For Moelis, the model uses a Book Value of $6.55 per share and a Stable EPS of $4.21 per share, based on weighted future Return on Equity estimates from 4 analysts. The Average Return on Equity is 53.22%, compared with a Cost of Equity of $0.62 per share. That gap feeds into an Excess Return of $3.60 per share. Stable Book Value is set at $7.92 per share, using weighted future Book Value estimates from the same analysts.
Under Simply Wall St's Excess Returns framework, this points to an intrinsic value of about $92.23 per share. Compared with the recent share price of around $67.86, the model implies the stock is roughly 26.4% undervalued on these assumptions.
Result: UNDERVALUED
Our Excess Returns analysis suggests Moelis is undervalued by 26.4%. Track this in your watchlist or portfolio, or discover 49 more high quality undervalued stocks.

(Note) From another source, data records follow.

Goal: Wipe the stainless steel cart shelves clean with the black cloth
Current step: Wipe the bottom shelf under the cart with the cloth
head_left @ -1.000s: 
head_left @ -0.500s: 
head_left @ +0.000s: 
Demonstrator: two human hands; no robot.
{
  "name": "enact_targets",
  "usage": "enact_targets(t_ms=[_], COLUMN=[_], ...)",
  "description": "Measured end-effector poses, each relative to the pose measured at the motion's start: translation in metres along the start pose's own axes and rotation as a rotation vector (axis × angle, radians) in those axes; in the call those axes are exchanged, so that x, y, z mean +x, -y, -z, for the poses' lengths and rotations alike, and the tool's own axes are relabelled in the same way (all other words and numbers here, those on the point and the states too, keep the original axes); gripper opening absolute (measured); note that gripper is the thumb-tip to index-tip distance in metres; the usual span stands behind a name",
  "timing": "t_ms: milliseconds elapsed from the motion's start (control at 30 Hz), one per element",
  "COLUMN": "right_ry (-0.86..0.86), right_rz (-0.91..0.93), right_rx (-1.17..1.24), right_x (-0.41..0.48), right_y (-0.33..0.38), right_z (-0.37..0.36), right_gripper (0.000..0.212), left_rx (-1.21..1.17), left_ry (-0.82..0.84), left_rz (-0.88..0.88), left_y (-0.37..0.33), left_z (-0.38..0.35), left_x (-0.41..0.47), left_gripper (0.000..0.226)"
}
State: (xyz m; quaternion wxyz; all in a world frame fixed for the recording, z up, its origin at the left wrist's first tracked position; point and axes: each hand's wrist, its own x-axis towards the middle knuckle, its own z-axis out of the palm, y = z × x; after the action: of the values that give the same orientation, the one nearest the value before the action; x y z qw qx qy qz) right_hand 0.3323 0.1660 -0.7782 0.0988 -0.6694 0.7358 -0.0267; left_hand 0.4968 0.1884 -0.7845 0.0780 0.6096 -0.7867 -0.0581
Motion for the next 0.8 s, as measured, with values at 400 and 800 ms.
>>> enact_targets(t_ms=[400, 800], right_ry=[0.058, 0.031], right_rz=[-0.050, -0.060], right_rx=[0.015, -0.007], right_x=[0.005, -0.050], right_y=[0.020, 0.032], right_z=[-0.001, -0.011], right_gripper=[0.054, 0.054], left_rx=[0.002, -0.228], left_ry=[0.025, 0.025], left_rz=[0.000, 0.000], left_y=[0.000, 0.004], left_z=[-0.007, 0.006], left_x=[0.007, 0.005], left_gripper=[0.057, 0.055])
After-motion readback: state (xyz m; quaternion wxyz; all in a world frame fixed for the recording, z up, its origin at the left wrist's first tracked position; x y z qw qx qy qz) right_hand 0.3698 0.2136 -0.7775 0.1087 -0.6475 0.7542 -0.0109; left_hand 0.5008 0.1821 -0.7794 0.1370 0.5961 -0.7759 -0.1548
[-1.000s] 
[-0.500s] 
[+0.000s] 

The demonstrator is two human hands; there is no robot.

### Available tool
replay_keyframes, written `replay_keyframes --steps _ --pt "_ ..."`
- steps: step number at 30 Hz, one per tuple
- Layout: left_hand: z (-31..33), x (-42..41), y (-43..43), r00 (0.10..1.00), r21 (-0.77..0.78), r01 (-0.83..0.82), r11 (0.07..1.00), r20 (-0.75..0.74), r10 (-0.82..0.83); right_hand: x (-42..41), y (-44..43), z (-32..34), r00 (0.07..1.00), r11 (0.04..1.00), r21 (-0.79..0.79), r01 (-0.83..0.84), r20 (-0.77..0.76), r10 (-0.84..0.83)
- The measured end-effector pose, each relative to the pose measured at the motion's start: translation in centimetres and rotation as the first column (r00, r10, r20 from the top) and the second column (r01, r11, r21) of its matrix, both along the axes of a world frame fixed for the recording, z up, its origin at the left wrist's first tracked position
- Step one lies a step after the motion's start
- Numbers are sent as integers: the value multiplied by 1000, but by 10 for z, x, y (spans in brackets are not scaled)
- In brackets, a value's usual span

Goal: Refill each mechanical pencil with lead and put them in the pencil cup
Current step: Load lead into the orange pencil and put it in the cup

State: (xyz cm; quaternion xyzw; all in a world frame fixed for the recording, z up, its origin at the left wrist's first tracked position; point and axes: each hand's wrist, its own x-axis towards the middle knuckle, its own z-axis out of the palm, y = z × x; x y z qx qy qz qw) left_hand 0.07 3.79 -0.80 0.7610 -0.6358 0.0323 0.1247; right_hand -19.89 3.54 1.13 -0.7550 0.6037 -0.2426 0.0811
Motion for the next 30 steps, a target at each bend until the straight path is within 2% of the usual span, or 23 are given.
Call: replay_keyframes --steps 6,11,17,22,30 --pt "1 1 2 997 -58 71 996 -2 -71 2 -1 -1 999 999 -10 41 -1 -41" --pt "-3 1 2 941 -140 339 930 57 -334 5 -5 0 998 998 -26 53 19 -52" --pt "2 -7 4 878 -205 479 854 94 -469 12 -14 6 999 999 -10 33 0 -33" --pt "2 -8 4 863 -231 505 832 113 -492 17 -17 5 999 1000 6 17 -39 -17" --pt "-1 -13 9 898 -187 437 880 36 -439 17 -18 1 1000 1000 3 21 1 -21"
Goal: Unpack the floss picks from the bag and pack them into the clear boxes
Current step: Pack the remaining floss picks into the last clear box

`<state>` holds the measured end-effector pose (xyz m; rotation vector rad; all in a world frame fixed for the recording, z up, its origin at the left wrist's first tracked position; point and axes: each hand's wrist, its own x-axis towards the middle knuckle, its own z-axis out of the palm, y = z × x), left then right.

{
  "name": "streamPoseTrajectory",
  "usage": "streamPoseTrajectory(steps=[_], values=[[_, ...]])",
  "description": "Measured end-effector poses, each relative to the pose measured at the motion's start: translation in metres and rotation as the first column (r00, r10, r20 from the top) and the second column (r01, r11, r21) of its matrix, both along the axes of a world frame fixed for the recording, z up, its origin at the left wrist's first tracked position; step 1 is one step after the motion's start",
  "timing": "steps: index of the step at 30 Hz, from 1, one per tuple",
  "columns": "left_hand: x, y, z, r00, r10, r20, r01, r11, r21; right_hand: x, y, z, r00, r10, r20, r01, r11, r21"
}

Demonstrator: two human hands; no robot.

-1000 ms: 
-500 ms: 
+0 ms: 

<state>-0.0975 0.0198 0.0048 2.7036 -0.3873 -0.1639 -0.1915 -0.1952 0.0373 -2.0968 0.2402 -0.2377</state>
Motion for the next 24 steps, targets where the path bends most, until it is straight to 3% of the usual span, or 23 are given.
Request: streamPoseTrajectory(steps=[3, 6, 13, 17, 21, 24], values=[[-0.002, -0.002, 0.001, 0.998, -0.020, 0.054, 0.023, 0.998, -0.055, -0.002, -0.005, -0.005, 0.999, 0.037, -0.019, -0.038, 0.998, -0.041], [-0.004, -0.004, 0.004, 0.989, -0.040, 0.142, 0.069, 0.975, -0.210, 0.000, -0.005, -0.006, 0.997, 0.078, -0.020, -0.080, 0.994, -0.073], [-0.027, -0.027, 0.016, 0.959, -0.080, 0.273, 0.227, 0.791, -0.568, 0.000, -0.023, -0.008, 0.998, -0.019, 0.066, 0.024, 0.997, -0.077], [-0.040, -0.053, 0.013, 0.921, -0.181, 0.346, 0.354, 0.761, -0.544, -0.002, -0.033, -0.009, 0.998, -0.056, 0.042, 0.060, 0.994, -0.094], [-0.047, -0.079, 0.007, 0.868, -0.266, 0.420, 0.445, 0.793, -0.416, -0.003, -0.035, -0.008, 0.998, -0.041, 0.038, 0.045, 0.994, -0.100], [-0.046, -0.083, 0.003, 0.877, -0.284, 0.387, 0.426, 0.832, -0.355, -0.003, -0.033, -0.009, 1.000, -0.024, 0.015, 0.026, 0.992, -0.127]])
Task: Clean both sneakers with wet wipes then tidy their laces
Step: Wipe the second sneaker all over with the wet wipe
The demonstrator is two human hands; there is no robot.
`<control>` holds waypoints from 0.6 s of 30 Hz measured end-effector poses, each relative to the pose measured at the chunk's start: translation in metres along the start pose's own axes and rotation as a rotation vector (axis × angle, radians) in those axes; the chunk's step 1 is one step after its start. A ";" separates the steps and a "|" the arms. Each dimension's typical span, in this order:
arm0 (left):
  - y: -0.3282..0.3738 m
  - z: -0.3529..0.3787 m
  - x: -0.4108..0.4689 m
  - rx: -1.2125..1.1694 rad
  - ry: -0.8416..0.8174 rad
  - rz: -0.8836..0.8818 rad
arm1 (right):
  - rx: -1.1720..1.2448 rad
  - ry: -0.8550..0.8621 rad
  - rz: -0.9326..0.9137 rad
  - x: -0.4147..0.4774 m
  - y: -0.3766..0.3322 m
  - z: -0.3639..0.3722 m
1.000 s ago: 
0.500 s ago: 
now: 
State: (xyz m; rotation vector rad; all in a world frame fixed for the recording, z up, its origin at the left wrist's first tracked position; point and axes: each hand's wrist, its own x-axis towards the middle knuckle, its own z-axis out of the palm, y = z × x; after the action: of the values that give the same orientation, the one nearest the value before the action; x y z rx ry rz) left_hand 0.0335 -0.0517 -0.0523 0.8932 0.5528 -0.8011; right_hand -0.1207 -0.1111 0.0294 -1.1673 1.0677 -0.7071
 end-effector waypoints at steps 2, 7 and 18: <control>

Approach 2: Moelis Price vs Earnings
For a profitable company like Moelis, the P/E ratio is a useful shorthand for what investors are currently willing to pay for each dollar of earnings. It links directly to earnings power, which is often the starting point for judging how a business is being priced.
In general, higher growth expectations and lower perceived risk can support a higher P/E, while slower expected growth or higher risk usually point to a lower, more conservative multiple. Moelis trades on a P/E of 22.82x, compared with a Capital Markets industry average of about 39.15x and a peer group average of 20.61x.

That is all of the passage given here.